Vicolo del precipizio

Vicolo del precipizio

Titolo: Vicolo del precipizio


Autore: Remo Bassini

Editore: Perdisa Pop
Pagine: 208
Prezzo: € 11,90
Pubblicazione: novembre 2011
ISBN: 978-88-8372-556-2

Valutazione Libriconsigliati: da non perdere.

Io pensavo che tutti avessero il loro luogo dell’anima. Poi, con il tempo, ho scoperto che non era così. Che il luogo dell’anima era un privilegio di pochi.

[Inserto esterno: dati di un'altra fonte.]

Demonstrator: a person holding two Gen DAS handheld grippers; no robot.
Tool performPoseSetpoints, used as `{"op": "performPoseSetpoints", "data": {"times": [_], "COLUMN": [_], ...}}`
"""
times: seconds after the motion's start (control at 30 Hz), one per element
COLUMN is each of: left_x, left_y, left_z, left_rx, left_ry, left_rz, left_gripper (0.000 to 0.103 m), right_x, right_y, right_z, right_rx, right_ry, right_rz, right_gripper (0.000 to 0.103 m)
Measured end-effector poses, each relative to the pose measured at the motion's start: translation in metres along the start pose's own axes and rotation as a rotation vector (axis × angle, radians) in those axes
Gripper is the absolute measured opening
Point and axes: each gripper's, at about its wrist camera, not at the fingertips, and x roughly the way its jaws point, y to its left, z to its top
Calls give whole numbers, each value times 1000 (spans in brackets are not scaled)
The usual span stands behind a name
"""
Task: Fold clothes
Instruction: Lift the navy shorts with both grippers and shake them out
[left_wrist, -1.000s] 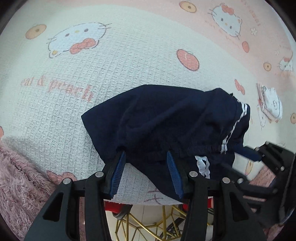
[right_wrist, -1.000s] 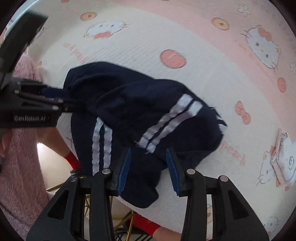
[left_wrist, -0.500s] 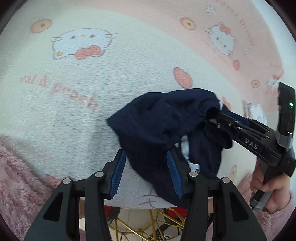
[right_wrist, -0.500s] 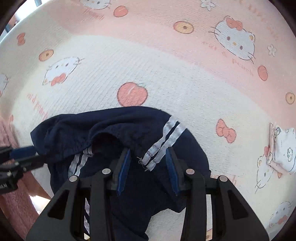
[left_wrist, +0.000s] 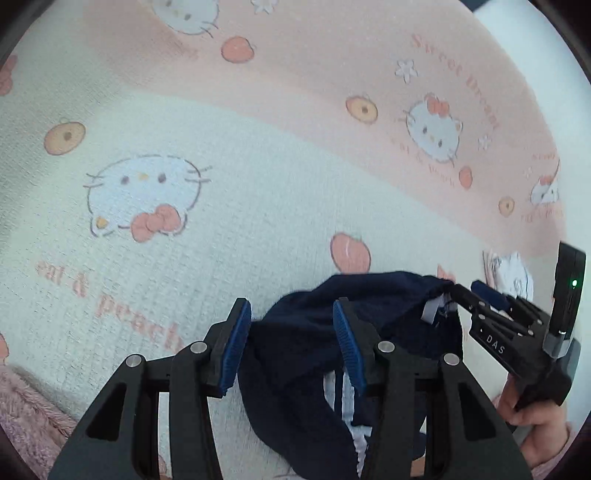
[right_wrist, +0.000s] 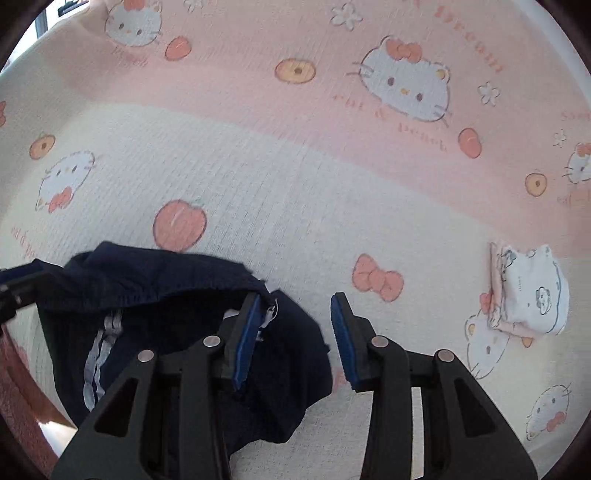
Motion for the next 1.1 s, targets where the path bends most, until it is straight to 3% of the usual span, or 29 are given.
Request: {"op": "performPoseSetpoints", "data": {"times": [0.13,0.2,0.27,0.43,0.47,0.53,0.6,0.63,0.67,0.7,0.77,0.87,1.0,1.1], "left_x": [6,11,22,39,38,32,26,23,19,17,14,4,-2,14], "left_y": [1,-10,-23,-2,4,9,14,18,24,30,37,35,43,33], "left_z": [-18,-31,-45,-52,-46,-34,-21,-19,-18,-19,-24,-32,-47,-62], "left_rx": [4,73,137,5,-35,-27,21,16,-12,-48,-91,-73,-135,-186], "left_ry": [84,132,210,243,221,144,70,53,49,58,95,94,160,191], "left_rz": [-134,-111,-5,6,1,77,196,214,195,146,55,63,41,-106], "left_gripper": [49,48,49,48,48,48,48,48,48,48,48,49,48,49], "right_x": [5,15,25,25,29,38,46,47,47,45,41,37,9,0], "right_y": [-13,-11,-3,13,19,27,25,19,11,3,-14,-35,-31,5], "right_z": [7,4,-5,-22,-25,-27,-25,-21,-17,-13,-7,-6,-13,-17], "right_rx": [53,27,-7,-78,-117,-181,-168,-132,-89,-50,8,50,30,-103], "right_ry": [25,64,104,116,121,123,124,121,112,100,67,83,100,102], "right_rz": [14,56,112,184,160,110,91,84,66,47,1,-18,200,278], "right_gripper": [41,41,41,42,42,42,37,31,17,11,10,10,16,28]}}
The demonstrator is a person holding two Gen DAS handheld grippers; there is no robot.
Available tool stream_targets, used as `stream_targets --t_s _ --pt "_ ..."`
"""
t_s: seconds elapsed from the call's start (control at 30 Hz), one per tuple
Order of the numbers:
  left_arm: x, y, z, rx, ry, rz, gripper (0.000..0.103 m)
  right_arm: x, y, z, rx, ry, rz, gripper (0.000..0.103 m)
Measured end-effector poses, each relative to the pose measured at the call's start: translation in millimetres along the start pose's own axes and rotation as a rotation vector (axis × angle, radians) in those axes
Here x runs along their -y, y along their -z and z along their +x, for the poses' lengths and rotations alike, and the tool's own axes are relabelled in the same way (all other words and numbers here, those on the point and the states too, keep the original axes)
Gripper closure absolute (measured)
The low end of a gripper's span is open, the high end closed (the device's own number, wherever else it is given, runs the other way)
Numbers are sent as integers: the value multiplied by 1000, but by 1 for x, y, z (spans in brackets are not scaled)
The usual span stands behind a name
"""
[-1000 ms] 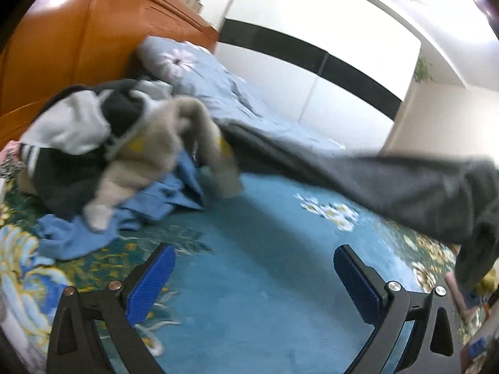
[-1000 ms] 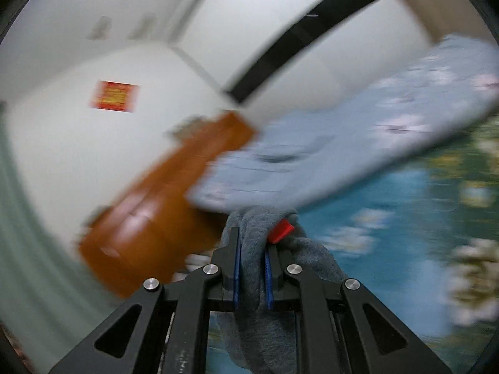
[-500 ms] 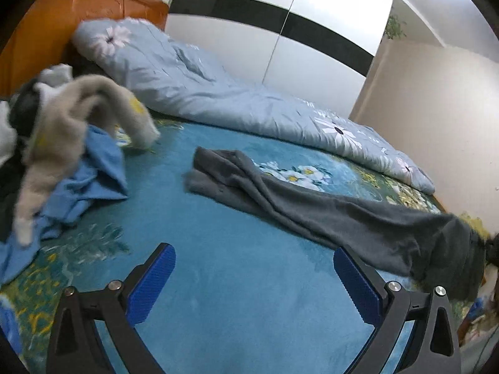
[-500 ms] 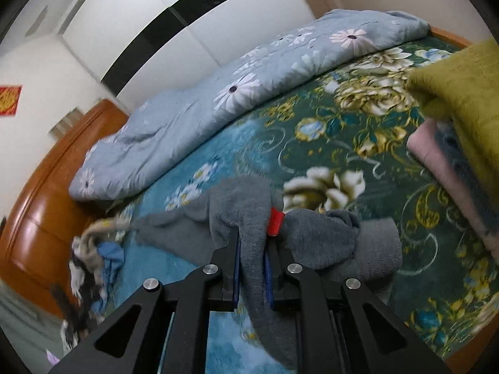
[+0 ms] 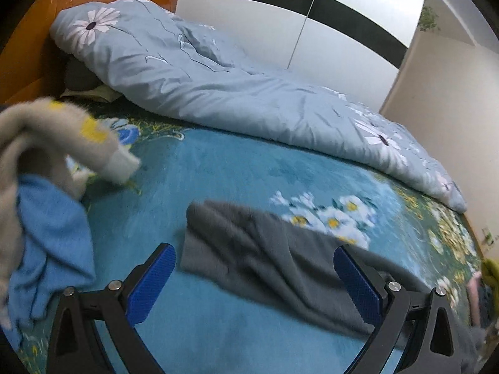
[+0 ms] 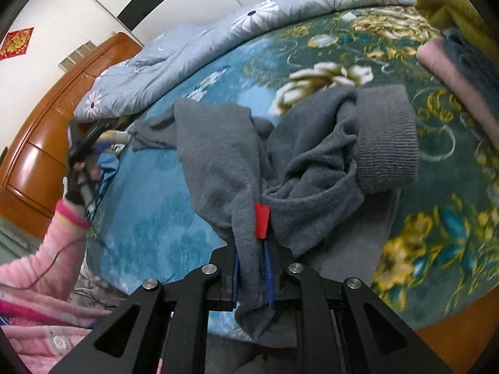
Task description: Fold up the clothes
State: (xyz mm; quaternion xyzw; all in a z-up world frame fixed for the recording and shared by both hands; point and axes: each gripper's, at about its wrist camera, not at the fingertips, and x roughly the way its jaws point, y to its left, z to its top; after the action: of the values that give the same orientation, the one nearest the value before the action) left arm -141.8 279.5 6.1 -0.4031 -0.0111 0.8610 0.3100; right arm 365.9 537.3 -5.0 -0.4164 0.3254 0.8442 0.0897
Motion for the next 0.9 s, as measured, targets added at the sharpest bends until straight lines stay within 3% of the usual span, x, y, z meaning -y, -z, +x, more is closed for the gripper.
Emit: stream_targets --t_s 0.13,0.2,0.37,0.53,0.7,0.77,0.9 --pt "3 -11 23 -33 -15 -6 0 -6 -1 -8 17 30 10 77" --pt "4 -14 33 -53 -11 -3 0 -11 -3 -20 39 27 -6 61" --pt "6 -17 49 -83 1 -6 0 -8 -8 -48 128 61 -9 50" --pt "10 -16 66 -112 -10 -19 8 34 -21 -50 204 113 176 49" --pt "4 -10 80 -154 -15 -47 19 68 -20 -28 197 -46 374 49" --pt "1 -9 82 -156 -17 -51 25 69 -19 -16 171 -54 382 49" --pt "-1 -9 85 -164 -52 -47 49 73 -22 0 161 -81 416 49"
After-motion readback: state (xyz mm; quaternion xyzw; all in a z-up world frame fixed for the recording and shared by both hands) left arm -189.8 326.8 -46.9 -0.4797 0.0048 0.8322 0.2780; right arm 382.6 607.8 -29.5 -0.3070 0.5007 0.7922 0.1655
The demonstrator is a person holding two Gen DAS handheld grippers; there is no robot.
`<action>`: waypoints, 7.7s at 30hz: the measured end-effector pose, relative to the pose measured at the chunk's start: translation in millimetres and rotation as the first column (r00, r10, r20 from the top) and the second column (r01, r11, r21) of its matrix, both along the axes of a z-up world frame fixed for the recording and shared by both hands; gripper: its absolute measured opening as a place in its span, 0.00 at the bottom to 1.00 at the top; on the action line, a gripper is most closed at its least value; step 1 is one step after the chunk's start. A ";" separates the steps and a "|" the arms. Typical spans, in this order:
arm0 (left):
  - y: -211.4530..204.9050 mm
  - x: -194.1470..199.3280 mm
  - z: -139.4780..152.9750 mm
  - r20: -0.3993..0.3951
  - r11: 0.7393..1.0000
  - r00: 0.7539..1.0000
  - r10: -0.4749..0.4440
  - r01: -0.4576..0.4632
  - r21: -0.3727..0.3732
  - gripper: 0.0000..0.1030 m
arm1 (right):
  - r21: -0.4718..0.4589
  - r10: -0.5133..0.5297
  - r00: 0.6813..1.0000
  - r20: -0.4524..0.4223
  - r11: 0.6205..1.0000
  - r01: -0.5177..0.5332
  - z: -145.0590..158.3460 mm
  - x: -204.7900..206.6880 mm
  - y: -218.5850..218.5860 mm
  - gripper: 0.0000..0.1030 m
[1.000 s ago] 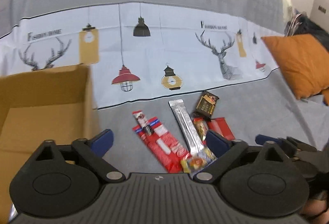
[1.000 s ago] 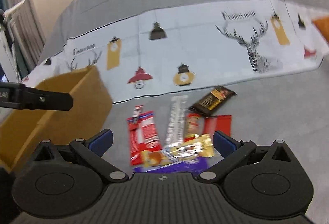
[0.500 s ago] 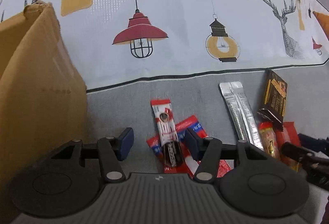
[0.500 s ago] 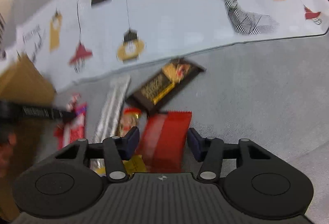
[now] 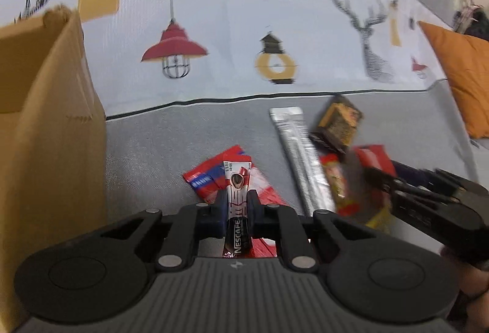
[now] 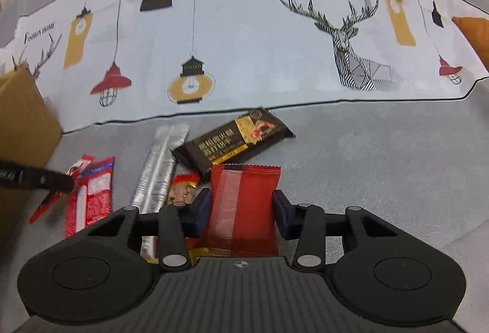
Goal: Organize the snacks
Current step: 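Grasp the red coffee stick with the left tool while the right tool grasps the red bar, then carry the coffee stick and red bar over the box with both tools, then open both tools to drop the coffee stick and red bar into the box, then grasp the red-and-blue sachet with the left tool while the right tool grasps the silver stick, then carry the red sachet and silver stick over the box with both tools, then open both tools to drop the sachet and silver stick into the box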
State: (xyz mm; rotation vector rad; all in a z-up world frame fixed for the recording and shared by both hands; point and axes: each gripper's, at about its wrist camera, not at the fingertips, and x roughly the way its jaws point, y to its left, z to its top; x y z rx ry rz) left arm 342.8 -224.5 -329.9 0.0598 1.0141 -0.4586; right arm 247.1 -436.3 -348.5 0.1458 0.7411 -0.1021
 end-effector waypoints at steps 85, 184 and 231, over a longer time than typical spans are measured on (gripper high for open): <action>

C’è chi sente così la città in cui è nato o quella in cui si è innamorato, una località di vacanza o una meta lontana. Ma il più delle volte i posti ci limitiamo a usarli, al pari di come si usa un’auto o un televisore, senza lasciarli penetrare nella nostra interiorità.

Remo Bassini un luogo dell’anima ce l’ha ed è lo stesso che ho io: Cortona. Per chi non la conoscesse, è una cittadina magica della Toscana, ai confini con l’Umbria, adagiata su una collina che domina la Val di Chiana e il lago Trasimeno. A Cortona Remo ci è nato. Io ci ho vissuto dai 2 ai 19 anni.

Che Cortona sia un elemento cardine di questo libro lo si capisce già dal titolo, dedicato a un vicoletto scosceso che sfocia in via Nazionale (Ruga piana, per i locali, in quanto una delle poche strade pianeggianti).

In Vicolo del Precipizio Remo Bassini si lancia in un quintuplo salto mortale: una narrazione che si snoda tra passato e presente, realtà e fantasia, ricordi e leggenda, Torino e (appunto) Cortona, prima persona e io narrante. Ambizioso, viene da dire. Ma l’ambizione è un ottimo stimolo per chi ha talento da vendere.


Bassini riesce a essere lirico e crudo. Disegna un personaggio che ami e odi allo stesso tempo. Ti appassiona alla trama quanto alle atmosfere. Sorprende, indigna, diverte, commuove. E, alla fine, spiazza. Un bel libro, davvero, opera di un autore che è anche un giornalista affermato e che usa la scrittura per comunicare a tutto tondo.

Tempo fa, colpito da una tragedia familiare, non ha potuto non scriverne. Ecco, in quelle righe, lievi e profonde, è riuscito a mettere a nudo il proprio dolore senza pietismo né autocompiacimento. Un grande atto d’amore sia per il compianto fratello che per la scrittura stessa.

Remo, che oggi vive a Vercelli e a Cortona torna sempre volentieri, in Vicolo del Precipizio ha scritto tutto il suo amore per la cittadina natale. Ci sono ricordi, suggestioni, aneddoti, sapori, luoghi che tutti i cortonesi doc hanno nel loro Dna. Ecco perché è una lettura che consiglio a loro in particolare, ma poi a tutti gli altri. Perché  Cortona rappresenta i tanti possibili luoghi dell’anima a cui può anche essere difficile tornare, ma che è impossibile strapparsi dal cuore.

Lucia Tilde Ingrosso per Libri Consigliati

L’AUTORE

Remo Bassini, nato a Cortona (Arezzo) nel settembre del 1956, vive e lavora a Vercelli, dove dirige il bisettimanale locale “La Sesia”. Ha pubblicato i romanzi Il quaderno delle voci rubate (La Sesia), Dicono di Clelia (Mursia), Lo scommettitore (Fernandel), La donna che parlava con i morti (Newton Compton), Bastardo posto (Perdisa Pop), Il monastero della risaia (SenzaPatria).
Ha un blog: remobassini.wordpress.com.